Exercise:
Nothing should be left out. Give all the data again exactly as written.

(Stored data)
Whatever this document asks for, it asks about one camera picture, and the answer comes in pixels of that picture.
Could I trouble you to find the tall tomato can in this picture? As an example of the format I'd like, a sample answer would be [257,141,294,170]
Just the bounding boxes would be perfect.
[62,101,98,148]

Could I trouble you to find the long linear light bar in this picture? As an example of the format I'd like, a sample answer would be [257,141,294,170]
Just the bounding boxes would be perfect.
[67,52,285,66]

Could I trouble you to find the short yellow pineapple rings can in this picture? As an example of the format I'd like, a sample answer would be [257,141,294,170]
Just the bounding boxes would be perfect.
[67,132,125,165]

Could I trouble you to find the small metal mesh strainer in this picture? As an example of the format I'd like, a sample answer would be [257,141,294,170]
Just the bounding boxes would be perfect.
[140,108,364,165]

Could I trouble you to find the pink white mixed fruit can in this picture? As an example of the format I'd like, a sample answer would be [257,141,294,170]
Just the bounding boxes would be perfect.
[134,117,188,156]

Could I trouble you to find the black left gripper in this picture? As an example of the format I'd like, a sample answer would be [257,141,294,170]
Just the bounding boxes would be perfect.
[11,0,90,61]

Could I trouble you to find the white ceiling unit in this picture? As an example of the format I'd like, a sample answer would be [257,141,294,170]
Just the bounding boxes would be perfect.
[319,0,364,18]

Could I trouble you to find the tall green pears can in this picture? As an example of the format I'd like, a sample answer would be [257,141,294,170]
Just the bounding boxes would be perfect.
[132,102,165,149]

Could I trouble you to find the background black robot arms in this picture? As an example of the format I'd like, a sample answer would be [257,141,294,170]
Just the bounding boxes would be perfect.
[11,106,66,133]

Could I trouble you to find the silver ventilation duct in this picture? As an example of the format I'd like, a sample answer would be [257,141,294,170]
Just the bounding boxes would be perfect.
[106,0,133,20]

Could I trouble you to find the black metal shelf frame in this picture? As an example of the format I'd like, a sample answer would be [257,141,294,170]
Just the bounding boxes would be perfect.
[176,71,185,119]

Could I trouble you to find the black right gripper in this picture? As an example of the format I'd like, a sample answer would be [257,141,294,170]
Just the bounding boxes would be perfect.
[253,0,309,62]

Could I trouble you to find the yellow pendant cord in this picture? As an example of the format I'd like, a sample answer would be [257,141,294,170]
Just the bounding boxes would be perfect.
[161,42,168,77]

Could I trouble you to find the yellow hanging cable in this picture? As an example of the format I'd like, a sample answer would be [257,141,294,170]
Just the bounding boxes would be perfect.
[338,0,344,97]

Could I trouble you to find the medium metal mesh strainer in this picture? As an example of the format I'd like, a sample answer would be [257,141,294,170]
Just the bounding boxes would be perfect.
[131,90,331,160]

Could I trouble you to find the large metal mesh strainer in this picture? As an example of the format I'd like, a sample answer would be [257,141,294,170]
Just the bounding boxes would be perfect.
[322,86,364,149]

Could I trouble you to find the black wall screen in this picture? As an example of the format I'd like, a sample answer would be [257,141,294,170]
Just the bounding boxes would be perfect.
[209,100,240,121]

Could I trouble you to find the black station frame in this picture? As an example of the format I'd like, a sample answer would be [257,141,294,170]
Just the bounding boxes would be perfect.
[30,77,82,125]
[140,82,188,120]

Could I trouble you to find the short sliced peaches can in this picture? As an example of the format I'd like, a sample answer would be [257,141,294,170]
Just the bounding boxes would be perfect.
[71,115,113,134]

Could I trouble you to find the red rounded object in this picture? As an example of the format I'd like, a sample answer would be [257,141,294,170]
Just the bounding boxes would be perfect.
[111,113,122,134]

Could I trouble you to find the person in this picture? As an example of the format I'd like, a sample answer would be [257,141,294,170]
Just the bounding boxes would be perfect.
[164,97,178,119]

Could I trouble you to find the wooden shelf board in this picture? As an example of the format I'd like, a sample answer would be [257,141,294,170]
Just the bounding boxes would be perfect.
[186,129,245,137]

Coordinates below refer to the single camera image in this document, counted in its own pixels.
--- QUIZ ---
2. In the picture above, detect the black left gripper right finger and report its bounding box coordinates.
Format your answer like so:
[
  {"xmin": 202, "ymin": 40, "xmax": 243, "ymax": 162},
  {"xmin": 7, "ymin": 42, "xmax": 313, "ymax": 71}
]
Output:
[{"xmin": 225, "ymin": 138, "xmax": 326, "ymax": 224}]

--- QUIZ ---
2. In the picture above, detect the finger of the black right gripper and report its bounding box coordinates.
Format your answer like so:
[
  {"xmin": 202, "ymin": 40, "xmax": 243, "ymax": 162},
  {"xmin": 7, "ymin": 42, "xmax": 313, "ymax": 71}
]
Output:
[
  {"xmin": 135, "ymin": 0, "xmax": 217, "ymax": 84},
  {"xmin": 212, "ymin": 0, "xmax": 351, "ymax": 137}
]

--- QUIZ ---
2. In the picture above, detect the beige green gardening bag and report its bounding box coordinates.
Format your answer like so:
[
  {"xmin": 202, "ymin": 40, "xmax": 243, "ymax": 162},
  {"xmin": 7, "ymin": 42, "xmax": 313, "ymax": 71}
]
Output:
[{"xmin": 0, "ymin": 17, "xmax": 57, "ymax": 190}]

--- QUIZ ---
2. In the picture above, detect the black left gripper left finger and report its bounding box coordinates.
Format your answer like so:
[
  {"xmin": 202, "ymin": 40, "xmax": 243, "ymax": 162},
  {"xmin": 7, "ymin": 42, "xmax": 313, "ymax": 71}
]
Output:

The answer:
Whatever this document asks for, it asks about one camera picture, and the answer comes in pixels of that picture.
Could I trouble you to find the tall tomato can in this picture? As an example of the format I'd like, a sample answer would be [257,141,294,170]
Just the bounding boxes would be perfect.
[62,101,98,148]

Could I trouble you to find the long linear light bar in this picture? As an example of the format I'd like, a sample answer would be [257,141,294,170]
Just the bounding boxes would be perfect.
[67,52,285,66]

Could I trouble you to find the short yellow pineapple rings can in this picture? As an example of the format I'd like, a sample answer would be [257,141,294,170]
Just the bounding boxes would be perfect.
[67,132,125,165]

Could I trouble you to find the small metal mesh strainer in this picture? As an example of the format I'd like, a sample answer would be [257,141,294,170]
Just the bounding boxes would be perfect.
[140,108,364,165]

Could I trouble you to find the pink white mixed fruit can in this picture? As an example of the format I'd like, a sample answer would be [257,141,294,170]
Just the bounding boxes would be perfect.
[134,117,188,156]

Could I trouble you to find the black left gripper in this picture? As an example of the format I'd like, a sample answer would be [257,141,294,170]
Just the bounding boxes would be perfect.
[11,0,90,61]

Could I trouble you to find the white ceiling unit in this picture? As an example of the format I'd like, a sample answer would be [257,141,294,170]
Just the bounding boxes would be perfect.
[319,0,364,18]

Could I trouble you to find the tall green pears can in this picture? As an example of the format I'd like, a sample answer would be [257,141,294,170]
Just the bounding boxes would be perfect.
[132,102,165,149]

Could I trouble you to find the background black robot arms in this picture? As an example of the format I'd like, a sample answer would be [257,141,294,170]
Just the bounding boxes would be perfect.
[11,106,66,133]

Could I trouble you to find the silver ventilation duct in this picture? As an example of the format I'd like, a sample answer would be [257,141,294,170]
Just the bounding boxes would be perfect.
[106,0,133,20]

Could I trouble you to find the black metal shelf frame in this picture? As an example of the format I'd like, a sample answer would be [257,141,294,170]
Just the bounding boxes would be perfect.
[176,71,185,119]

Could I trouble you to find the black right gripper in this picture? As an example of the format I'd like, a sample answer would be [257,141,294,170]
Just the bounding boxes would be perfect.
[253,0,309,62]

Could I trouble you to find the yellow pendant cord in this picture? As an example of the format I'd like, a sample answer would be [257,141,294,170]
Just the bounding boxes would be perfect.
[161,42,168,77]

Could I trouble you to find the yellow hanging cable in this picture? As an example of the format I'd like, a sample answer would be [257,141,294,170]
Just the bounding boxes would be perfect.
[338,0,344,97]

Could I trouble you to find the medium metal mesh strainer in this picture? As an example of the format I'd like, a sample answer would be [257,141,294,170]
Just the bounding boxes would be perfect.
[131,90,331,160]

Could I trouble you to find the large metal mesh strainer in this picture? As an example of the format I'd like, a sample answer would be [257,141,294,170]
Just the bounding boxes would be perfect.
[322,86,364,149]

Could I trouble you to find the black wall screen in this picture? As an example of the format I'd like, a sample answer would be [257,141,294,170]
Just the bounding boxes would be perfect.
[209,100,240,121]

Could I trouble you to find the black station frame in this picture? As an example of the format I'd like, a sample answer would be [257,141,294,170]
Just the bounding boxes would be perfect.
[30,77,82,125]
[140,82,188,120]

Could I trouble you to find the short sliced peaches can in this picture? As an example of the format I'd like, a sample answer would be [257,141,294,170]
Just the bounding boxes would be perfect.
[71,115,113,134]

Could I trouble you to find the red rounded object in this picture? As an example of the format I'd like, a sample answer would be [257,141,294,170]
Just the bounding boxes would be perfect.
[111,113,122,134]

Could I trouble you to find the person in this picture? As an example of the format I'd like, a sample answer would be [257,141,294,170]
Just the bounding boxes would be perfect.
[164,97,178,119]

Could I trouble you to find the wooden shelf board in this picture? As an example of the format I'd like, a sample answer would be [257,141,294,170]
Just the bounding boxes would be perfect.
[186,129,245,137]

Coordinates below refer to the single camera image in this document, counted in its own pixels.
--- QUIZ ---
2. In the picture above, detect the black left gripper right finger and report its bounding box coordinates.
Format your answer like so:
[
  {"xmin": 202, "ymin": 40, "xmax": 243, "ymax": 162},
  {"xmin": 7, "ymin": 42, "xmax": 313, "ymax": 71}
]
Output:
[{"xmin": 225, "ymin": 138, "xmax": 326, "ymax": 224}]

--- QUIZ ---
2. In the picture above, detect the finger of the black right gripper and report its bounding box coordinates.
Format your answer like so:
[
  {"xmin": 202, "ymin": 40, "xmax": 243, "ymax": 162},
  {"xmin": 7, "ymin": 42, "xmax": 313, "ymax": 71}
]
Output:
[
  {"xmin": 135, "ymin": 0, "xmax": 217, "ymax": 84},
  {"xmin": 212, "ymin": 0, "xmax": 351, "ymax": 137}
]

--- QUIZ ---
2. In the picture above, detect the beige green gardening bag and report its bounding box coordinates.
Format your answer like so:
[
  {"xmin": 202, "ymin": 40, "xmax": 243, "ymax": 162},
  {"xmin": 7, "ymin": 42, "xmax": 313, "ymax": 71}
]
Output:
[{"xmin": 0, "ymin": 17, "xmax": 57, "ymax": 190}]

--- QUIZ ---
2. In the picture above, detect the black left gripper left finger and report its bounding box coordinates.
Format your answer like so:
[
  {"xmin": 202, "ymin": 40, "xmax": 243, "ymax": 162},
  {"xmin": 7, "ymin": 42, "xmax": 313, "ymax": 71}
]
Output:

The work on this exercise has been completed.